Aim of the task :: Could you restate the whole listing word for word?

Information shown ::
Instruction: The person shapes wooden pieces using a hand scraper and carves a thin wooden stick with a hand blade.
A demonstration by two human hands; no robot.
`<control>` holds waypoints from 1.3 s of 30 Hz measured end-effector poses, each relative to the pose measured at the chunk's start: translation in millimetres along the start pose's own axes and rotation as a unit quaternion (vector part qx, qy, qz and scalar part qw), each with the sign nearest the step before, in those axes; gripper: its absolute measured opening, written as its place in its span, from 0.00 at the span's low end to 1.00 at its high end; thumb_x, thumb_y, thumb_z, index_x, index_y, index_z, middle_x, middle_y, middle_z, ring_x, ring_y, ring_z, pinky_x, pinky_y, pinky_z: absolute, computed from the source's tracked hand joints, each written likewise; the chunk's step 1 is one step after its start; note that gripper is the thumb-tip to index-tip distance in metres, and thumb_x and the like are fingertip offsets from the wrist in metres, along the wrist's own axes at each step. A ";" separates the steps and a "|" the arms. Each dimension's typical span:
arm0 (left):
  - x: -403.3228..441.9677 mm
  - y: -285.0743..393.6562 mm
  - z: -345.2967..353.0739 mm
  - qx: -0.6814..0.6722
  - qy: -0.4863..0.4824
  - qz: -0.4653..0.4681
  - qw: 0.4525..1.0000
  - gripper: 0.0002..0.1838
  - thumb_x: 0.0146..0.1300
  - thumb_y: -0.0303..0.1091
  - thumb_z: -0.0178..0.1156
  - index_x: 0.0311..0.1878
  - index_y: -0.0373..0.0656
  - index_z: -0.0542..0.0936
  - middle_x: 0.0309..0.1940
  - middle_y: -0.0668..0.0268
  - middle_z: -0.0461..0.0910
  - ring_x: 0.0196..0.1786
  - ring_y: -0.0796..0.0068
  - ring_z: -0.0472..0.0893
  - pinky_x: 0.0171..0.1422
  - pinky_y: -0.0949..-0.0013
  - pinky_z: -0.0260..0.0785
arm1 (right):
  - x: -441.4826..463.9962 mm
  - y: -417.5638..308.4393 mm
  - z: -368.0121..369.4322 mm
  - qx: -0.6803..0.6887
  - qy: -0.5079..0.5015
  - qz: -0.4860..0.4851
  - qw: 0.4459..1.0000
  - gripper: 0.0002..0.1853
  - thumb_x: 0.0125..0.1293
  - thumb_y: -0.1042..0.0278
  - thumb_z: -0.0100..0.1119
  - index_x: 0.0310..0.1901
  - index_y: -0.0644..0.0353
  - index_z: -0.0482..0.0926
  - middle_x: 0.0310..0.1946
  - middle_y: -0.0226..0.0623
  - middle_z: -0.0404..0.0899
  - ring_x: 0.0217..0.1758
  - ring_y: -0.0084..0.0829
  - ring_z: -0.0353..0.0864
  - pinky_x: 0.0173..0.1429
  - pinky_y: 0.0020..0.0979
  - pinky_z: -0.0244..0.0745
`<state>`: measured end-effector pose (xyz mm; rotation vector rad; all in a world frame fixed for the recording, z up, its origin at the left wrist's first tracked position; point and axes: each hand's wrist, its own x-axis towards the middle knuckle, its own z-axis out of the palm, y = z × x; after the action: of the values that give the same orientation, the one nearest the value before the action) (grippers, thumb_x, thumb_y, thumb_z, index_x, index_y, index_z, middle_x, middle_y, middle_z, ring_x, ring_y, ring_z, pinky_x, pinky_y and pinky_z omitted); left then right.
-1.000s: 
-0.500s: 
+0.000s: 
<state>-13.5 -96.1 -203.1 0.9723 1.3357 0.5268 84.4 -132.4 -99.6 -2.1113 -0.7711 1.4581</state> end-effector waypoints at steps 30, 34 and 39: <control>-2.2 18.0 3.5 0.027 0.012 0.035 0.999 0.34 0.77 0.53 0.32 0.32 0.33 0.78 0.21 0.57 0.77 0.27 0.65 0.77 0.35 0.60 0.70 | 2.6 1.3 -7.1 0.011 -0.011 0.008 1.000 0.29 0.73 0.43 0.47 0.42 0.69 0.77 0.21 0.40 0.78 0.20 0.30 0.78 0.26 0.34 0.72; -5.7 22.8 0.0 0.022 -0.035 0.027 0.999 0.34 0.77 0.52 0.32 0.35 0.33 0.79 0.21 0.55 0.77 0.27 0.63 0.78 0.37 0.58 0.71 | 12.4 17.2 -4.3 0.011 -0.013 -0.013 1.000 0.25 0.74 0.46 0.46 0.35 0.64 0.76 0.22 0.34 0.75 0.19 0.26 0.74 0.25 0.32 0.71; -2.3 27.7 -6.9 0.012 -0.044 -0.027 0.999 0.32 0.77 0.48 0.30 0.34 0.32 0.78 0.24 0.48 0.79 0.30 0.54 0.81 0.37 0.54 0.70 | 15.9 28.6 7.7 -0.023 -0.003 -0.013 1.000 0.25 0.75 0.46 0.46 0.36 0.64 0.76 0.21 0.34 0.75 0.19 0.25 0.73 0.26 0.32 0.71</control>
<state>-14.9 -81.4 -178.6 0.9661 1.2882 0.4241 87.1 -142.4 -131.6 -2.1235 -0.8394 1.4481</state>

Task answer ::
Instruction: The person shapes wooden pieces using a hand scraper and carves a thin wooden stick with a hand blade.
A demonstration by two human hands; no robot.
`<control>` holds waypoints from 1.3 s of 30 Hz measured end-effector poses, each relative to the pose measured at the chunk's start: translation in millimetres along the start pose's own axes and rotation as a unit quaternion (vector part qx, qy, qz and scalar part qw), each with the sign nearest the step before, in those axes; gripper: its absolute measured opening, written as its place in its span, from 0.00 at the span's low end to 1.00 at its high end; thumb_x, thumb_y, thumb_z, index_x, index_y, index_z, middle_x, middle_y, middle_z, ring_x, ring_y, ring_z, pinky_x, pinky_y, pinky_z: absolute, computed from the source's tracked hand joints, each written likewise; the chunk's step 1 is one step after its start; note that gripper is the thumb-tip to index-tip distance in metres, and thumb_x and the like are fingertip offsets from the wrist in metres, along the wrist's own axes at each step. A ";" separates the steps and a "|" the arms. Each dimension's typical span:
arm0 (left):
  - x: -403.3228..441.9677 mm
  - y: -285.0743..393.6562 mm
  - z: -345.2967..353.0739 mm
  - qx: -0.6814..0.6722
  - qy: -0.4863..0.4824
  - qz: -0.4653..0.4681
  - qw: 0.4525..1.0000
  - gripper: 0.0002..0.1838
  - thumb_x: 0.0146..0.1300
  - thumb_y: -0.0303..0.1091
  - thumb_z: -0.0178..0.1156
  - index_x: 0.0311..0.1878
  - index_y: -0.0373..0.0656
  - index_z: -0.0542..0.0936
  - middle_x: 0.0309..0.1940
  - middle_y: -0.0668..0.0268
  - middle_z: -0.0461..0.0910
  - ring_x: 0.0196..0.1786
  - ring_y: -0.0796..0.0068
  - ring_z: -0.0472..0.0893
  - pinky_x: 0.0171..0.1422
  - pinky_y: -0.0949..-0.0013
  - pinky_z: -0.0260..0.0785
arm1 (right):
  - x: -441.4826..463.9962 mm
  - y: -417.5638..308.4393 mm
  - z: -368.0121..369.4322 mm
  - qx: -0.6803..0.6887
  - qy: -0.5079..0.5015
  - qz: -0.4860..0.4851
  - qw: 0.4459..1.0000
  - gripper: 0.0002..0.1853
  - thumb_x: 0.0125..0.1293
  - thumb_y: -0.1042..0.0278
  - thumb_z: -0.0100..0.1119
  - index_x: 0.0310..0.1901
  - index_y: -0.0644..0.0353
  - index_z: -0.0482..0.0926
  - middle_x: 0.0310..0.1946
  - middle_y: -0.0226..0.0623
  - middle_z: -0.0404..0.0899
  - ring_x: 0.0217..0.1758
  - ring_y: -0.0084..0.0829
  - ring_z: -0.0353..0.0864
  - pinky_x: 0.0173..0.1429
  - pinky_y: 0.0020..0.0979
  - pinky_z: -0.0244..0.0745
`<state>`: measured end-effector pose (xyz mm; rotation vector rad; all in a world frame fixed for the recording, z up, its origin at the left wrist's first tracked position; point and axes: each hand's wrist, its own x-axis towards the middle knuckle, its own z-axis out of the palm, y = z × x; after the action: of the values that give the same orientation, the one nearest the value before the action) (grippers, thumb_x, thumb_y, thumb_z, index_x, index_y, index_z, middle_x, middle_y, middle_z, ring_x, ring_y, ring_z, pinky_x, pinky_y and pinky_z omitted); left then right.
-1.000s: 
-0.500s: 
+0.000s: 
<state>-13.5 -96.1 -203.1 0.9723 1.3357 0.5268 84.4 -132.4 -99.6 -2.1113 -0.7711 1.4581</state> end-effector waypoints at steps 30, 34 and 39: <control>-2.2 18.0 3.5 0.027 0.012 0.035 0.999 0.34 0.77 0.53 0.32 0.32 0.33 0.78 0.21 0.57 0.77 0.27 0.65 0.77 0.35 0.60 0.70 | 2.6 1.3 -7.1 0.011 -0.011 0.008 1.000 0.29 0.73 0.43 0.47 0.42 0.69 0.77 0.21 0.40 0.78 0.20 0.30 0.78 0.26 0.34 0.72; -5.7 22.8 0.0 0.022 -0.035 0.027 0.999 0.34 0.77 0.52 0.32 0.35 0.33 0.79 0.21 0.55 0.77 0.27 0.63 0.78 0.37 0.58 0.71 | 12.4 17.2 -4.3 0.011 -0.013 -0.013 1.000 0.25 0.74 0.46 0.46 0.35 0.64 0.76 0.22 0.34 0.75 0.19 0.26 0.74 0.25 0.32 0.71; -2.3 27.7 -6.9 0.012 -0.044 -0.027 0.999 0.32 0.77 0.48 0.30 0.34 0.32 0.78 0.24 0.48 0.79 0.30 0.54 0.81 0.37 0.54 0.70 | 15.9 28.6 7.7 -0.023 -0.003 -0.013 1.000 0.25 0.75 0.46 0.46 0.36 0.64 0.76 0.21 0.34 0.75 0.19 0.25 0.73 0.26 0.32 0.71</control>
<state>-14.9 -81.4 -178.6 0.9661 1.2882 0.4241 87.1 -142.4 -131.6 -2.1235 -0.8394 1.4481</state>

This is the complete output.